Exercise:
Output range, inclusive: from the line containing "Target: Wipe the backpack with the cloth" to the line containing "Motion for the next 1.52". Restate those lines from the data below word for word and only those.
──────── Source information
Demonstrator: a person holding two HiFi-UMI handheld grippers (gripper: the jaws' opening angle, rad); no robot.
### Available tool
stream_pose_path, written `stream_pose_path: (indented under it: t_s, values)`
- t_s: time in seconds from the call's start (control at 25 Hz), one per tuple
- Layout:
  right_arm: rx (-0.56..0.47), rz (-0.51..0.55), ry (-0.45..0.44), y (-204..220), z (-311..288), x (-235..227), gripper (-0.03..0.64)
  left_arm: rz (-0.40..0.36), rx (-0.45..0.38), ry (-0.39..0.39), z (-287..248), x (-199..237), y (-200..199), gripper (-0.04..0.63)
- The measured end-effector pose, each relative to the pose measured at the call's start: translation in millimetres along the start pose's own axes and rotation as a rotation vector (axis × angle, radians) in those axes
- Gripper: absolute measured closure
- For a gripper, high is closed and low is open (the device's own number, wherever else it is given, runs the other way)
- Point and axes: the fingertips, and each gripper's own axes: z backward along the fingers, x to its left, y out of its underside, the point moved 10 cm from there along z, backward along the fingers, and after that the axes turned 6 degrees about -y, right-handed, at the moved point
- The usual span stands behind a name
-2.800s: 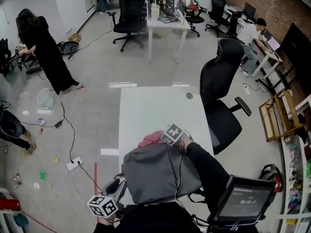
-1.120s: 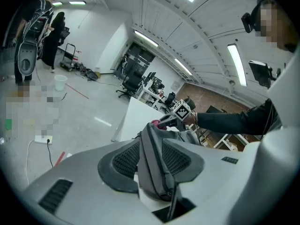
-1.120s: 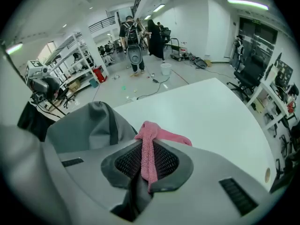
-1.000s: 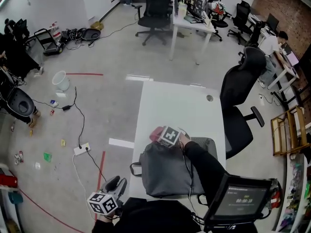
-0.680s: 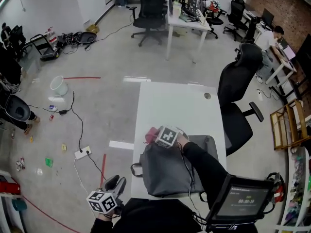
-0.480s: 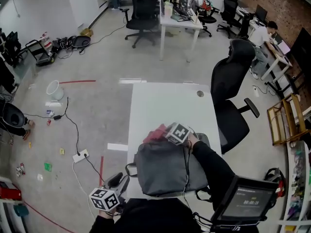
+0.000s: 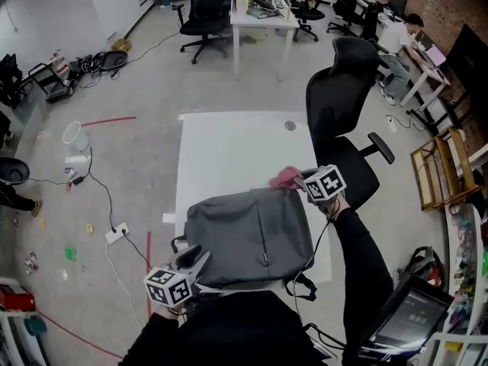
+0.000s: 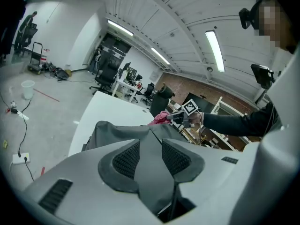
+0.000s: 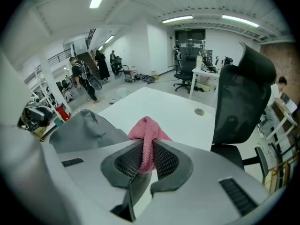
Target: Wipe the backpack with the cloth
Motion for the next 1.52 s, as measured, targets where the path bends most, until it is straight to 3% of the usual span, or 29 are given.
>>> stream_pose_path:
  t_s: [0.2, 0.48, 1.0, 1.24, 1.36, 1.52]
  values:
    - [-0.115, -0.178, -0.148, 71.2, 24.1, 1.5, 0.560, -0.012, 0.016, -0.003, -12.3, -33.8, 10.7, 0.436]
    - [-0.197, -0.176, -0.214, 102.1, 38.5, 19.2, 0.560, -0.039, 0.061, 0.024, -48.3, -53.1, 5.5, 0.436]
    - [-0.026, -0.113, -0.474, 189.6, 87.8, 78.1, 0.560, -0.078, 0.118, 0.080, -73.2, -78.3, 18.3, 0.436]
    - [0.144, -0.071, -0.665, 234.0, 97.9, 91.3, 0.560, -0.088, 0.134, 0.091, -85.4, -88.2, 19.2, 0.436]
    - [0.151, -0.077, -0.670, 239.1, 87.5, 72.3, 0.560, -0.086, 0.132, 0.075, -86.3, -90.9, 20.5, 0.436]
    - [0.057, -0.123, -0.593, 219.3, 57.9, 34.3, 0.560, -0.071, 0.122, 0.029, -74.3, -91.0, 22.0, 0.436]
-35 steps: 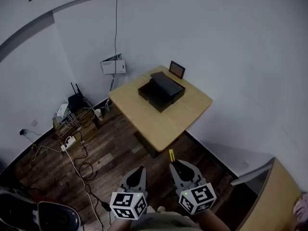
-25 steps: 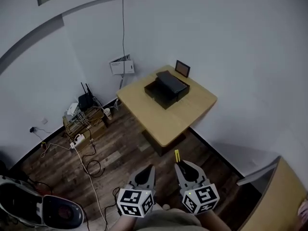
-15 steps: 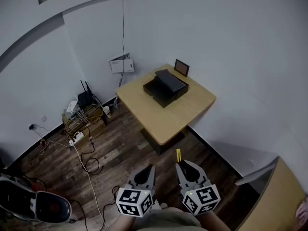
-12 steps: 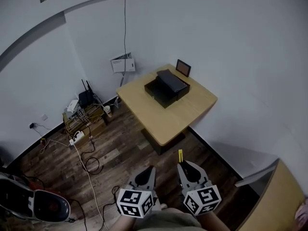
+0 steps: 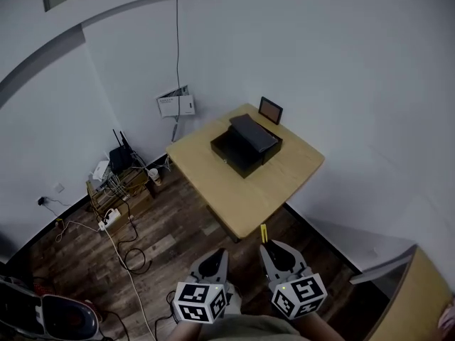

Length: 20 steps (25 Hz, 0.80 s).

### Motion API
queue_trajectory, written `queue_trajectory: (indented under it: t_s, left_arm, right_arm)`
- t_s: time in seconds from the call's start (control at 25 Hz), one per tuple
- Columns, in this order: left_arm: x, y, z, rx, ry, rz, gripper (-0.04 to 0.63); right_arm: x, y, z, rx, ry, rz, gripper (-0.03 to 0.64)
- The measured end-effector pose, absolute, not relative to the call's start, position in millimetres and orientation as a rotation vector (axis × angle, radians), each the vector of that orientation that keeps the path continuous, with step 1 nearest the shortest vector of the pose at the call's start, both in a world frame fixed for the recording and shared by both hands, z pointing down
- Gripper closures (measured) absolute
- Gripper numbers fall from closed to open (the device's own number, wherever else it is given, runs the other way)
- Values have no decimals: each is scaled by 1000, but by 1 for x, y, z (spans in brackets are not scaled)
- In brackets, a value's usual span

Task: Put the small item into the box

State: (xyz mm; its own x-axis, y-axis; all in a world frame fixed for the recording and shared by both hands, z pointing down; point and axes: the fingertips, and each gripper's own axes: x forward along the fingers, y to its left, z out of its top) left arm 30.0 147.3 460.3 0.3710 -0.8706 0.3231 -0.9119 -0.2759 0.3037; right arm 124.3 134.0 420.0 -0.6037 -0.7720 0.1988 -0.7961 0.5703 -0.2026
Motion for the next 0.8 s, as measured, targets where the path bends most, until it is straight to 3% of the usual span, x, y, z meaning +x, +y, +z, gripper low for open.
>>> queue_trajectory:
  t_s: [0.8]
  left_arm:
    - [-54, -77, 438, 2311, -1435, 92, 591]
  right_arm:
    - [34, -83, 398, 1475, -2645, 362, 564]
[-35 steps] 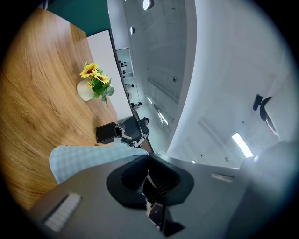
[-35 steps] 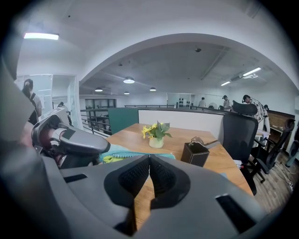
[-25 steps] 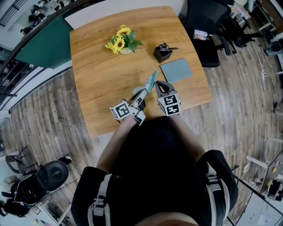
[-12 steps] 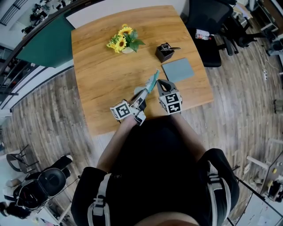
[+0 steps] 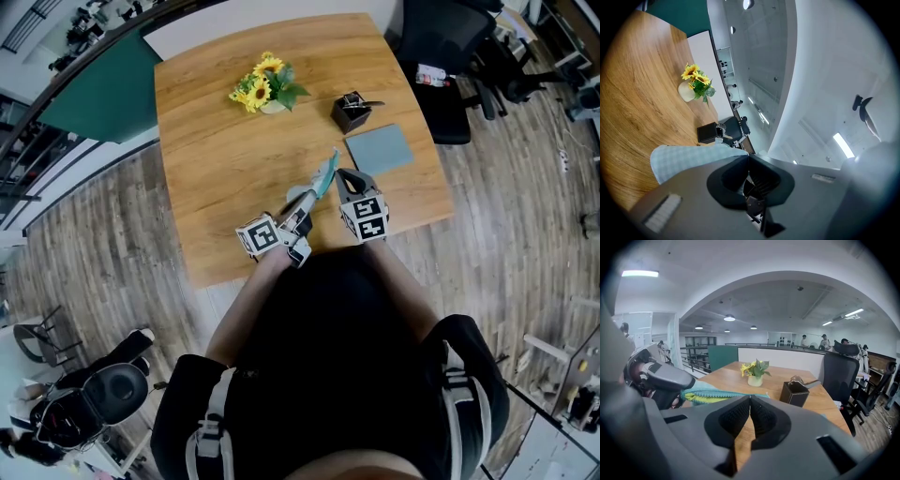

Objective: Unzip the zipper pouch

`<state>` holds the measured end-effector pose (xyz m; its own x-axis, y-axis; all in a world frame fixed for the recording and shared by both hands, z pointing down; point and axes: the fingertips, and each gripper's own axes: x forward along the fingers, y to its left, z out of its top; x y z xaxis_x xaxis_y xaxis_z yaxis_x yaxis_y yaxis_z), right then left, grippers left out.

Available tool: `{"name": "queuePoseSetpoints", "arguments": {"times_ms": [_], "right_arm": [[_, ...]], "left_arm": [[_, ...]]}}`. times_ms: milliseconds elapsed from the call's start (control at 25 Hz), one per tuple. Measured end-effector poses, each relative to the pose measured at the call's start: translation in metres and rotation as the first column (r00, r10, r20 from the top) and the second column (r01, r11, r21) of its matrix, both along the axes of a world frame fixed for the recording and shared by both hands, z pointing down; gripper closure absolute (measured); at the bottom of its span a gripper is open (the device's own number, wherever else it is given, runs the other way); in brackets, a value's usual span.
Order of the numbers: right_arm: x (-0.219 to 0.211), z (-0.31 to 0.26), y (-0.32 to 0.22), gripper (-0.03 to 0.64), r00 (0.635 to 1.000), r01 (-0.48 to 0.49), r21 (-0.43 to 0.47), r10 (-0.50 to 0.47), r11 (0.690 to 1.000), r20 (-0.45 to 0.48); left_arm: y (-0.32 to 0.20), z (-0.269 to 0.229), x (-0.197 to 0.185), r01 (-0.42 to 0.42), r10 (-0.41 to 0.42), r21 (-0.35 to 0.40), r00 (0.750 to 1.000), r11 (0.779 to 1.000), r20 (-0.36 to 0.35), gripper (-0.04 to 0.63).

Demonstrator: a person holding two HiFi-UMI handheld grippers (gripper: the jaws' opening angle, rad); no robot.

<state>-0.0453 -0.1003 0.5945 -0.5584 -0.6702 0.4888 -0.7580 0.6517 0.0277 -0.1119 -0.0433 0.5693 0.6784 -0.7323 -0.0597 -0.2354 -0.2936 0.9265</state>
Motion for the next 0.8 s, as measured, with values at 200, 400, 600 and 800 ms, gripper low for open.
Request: {"name": "queuePoseSetpoints", "arguments": {"times_ms": [200, 400, 600, 800], "right_arm": [[0.0017, -0.0027, -0.0014, 0.609, 1.0, -0.003, 0.007, 0.003, 1.0, 0.0], [0.0029, -0.0015, -0.0017, 0.607, 1.0, -0.003, 0.007, 0.003, 1.0, -0.005], [0.0022, -0.0029, -0.0042, 0.607, 1.0, -0.007, 0.013, 0.007, 1.0, -0.004], [0.0019, -0.005, -0.0075, 0.607, 1.0, -0.016, 0.02, 0.016, 1.0, 0.002]], "left_arm": [[0.0025, 0.0031, 0.0001, -0.004, 0.004, -0.017, 1.0, 1.0, 0.001, 0.598], [0.0012, -0.0002, 0.0016, -0.004, 0.004, 0.0, 1.0, 1.0, -0.008, 0.597], [0.0006, -0.0016, 0.0012, -0.003, 0.003, 0.008, 1.0, 1.0, -0.007, 0.598], [0.0012, -0.0008, -0.0011, 0.0, 0.0, -0.002, 1.0, 1.0, -0.025, 0.598]]}}
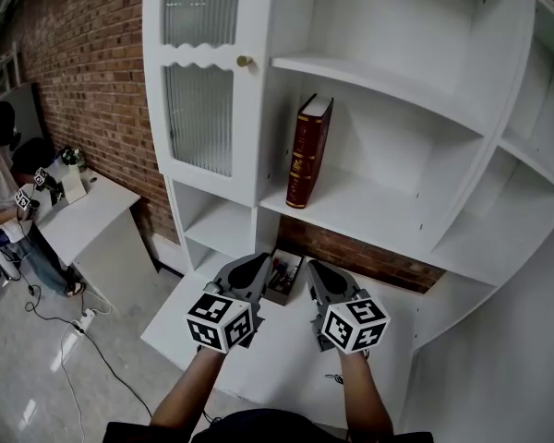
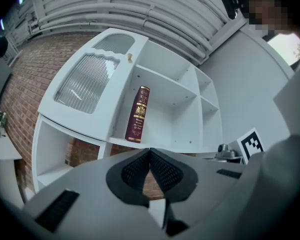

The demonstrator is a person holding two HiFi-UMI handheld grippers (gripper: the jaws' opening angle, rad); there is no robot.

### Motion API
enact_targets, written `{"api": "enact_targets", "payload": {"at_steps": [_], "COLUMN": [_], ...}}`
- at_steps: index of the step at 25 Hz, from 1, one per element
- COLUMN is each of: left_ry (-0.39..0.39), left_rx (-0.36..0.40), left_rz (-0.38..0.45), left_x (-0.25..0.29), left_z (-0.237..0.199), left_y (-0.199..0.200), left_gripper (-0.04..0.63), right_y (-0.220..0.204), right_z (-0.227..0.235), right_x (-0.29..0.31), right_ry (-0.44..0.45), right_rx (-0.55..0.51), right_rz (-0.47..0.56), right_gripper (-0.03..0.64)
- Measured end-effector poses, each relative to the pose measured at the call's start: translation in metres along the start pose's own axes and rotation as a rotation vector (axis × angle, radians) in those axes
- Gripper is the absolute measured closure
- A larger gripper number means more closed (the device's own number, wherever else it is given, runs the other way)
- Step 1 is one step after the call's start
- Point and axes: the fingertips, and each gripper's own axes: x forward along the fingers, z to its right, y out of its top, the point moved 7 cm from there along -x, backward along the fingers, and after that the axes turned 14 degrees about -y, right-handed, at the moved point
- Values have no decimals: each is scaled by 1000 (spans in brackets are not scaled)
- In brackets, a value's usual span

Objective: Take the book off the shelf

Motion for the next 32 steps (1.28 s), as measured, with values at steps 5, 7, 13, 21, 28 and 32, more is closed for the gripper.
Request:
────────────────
Answer below:
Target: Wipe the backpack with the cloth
Motion for the next 1.52 s, as measured, targets where the path bends most, until it is straight to 3% of the usual span, or 29 are given.

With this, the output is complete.